Unleashing the Power of Data Visualization with t-SNE and Python - AITechTrend
t-SNE and Python

Unleashing the Power of Data Visualization with t-SNE and Python

Introduction

t-Distributed Stochastic Neighbor Embedding (t-SNE) is a popular machine learning algorithm used for data visualization. It is commonly used to display high-dimensional data in a low-dimensional space, making it easier to analyze and interpret complex data. In this article, we will provide an introduction to t-SNE and walk through a Python example of how to use it.

What is t-SNE?

t-SNE is a dimensionality reduction technique that is commonly used to visualize high-dimensional data. It was introduced in 2008 by Laurens van der Maaten and Geoffrey Hinton as an improvement over other techniques like PCA (Principal Component Analysis) and LLE (Locally Linear Embedding).

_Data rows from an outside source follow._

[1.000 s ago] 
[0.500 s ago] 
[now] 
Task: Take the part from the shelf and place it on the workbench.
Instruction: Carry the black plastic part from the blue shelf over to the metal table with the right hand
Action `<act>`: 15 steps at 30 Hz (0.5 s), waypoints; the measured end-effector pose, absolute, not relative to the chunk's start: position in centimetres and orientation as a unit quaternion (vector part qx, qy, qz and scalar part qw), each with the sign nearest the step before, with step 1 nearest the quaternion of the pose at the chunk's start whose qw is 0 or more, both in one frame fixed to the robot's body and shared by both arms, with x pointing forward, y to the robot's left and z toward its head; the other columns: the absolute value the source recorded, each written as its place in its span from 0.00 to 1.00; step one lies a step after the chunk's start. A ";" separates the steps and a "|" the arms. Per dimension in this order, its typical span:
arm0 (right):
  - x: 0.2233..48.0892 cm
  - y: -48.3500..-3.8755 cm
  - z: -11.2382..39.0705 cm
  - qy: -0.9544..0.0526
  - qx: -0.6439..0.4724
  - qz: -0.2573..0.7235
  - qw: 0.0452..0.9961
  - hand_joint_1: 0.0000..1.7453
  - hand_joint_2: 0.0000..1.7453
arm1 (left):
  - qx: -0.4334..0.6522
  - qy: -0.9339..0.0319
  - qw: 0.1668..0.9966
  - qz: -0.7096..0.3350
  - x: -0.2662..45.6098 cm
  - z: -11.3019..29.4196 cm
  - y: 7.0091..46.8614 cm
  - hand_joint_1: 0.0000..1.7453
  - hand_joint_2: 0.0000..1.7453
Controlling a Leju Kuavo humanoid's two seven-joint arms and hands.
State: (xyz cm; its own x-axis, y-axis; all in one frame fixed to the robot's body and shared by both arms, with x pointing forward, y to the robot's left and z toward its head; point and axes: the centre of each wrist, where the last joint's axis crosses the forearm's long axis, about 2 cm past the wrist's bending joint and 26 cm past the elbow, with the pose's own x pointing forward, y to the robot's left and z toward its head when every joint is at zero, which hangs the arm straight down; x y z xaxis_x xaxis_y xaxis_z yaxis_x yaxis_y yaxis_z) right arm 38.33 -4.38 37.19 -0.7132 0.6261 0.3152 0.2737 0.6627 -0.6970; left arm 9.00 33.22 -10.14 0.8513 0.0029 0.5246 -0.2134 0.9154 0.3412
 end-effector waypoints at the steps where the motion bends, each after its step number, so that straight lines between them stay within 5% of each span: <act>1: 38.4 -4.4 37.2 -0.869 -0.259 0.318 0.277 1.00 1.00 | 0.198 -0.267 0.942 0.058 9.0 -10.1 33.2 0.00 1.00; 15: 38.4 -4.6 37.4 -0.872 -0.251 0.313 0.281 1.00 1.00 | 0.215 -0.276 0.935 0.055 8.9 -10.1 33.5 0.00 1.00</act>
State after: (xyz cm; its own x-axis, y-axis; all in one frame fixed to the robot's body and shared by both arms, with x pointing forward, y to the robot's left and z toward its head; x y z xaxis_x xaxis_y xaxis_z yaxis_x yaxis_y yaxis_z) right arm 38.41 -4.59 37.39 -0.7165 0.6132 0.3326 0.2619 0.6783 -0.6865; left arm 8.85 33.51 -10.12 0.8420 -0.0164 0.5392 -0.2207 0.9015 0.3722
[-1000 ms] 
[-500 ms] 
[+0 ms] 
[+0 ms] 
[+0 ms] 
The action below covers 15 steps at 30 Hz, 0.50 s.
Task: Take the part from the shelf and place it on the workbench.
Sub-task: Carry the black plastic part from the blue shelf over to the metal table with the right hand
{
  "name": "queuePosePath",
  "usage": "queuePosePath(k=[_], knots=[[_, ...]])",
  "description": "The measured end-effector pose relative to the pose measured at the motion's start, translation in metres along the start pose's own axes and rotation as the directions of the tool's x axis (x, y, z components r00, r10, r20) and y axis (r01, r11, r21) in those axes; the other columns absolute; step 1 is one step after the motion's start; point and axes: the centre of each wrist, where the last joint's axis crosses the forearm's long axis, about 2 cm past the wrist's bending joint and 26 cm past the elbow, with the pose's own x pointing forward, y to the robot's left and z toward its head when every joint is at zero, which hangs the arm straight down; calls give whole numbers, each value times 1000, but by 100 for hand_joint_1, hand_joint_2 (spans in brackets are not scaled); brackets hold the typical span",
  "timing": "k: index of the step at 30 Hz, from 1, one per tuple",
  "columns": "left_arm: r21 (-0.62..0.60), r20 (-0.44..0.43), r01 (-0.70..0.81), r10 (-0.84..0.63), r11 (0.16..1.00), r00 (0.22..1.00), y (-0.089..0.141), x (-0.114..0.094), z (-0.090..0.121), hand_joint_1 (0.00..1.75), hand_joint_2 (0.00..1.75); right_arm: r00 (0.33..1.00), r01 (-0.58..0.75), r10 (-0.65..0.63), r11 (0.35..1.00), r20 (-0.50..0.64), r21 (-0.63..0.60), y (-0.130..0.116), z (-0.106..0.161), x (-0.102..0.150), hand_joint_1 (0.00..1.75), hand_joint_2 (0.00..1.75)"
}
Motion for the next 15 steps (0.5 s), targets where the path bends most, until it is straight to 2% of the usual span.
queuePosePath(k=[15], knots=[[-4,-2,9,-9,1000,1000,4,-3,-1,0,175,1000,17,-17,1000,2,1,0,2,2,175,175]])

t-SNE works by taking a set of high-dimensional data points and mapping them to a low-dimensional space while preserving their pairwise similarities. It does this by minimizing the divergence between two probability distributions: a distribution that measures pairwise similarities between the high-dimensional data points and a distribution that measures pairwise similarities between the corresponding low-dimensional points.

How does t-SNE work?

t-SNE works in two main steps:

  1. Compute the pairwise similarities between the high-dimensional data points
  2. Map the data points to a low-dimensional space in a way that preserves the pairwise similarities

To compute the pairwise similarities, t-SNE uses a Gaussian kernel to convert the Euclidean distances between data points into similarities. This kernel has a bandwidth parameter that determines the width of the kernel and thus how similar two data points need to be to be considered similar.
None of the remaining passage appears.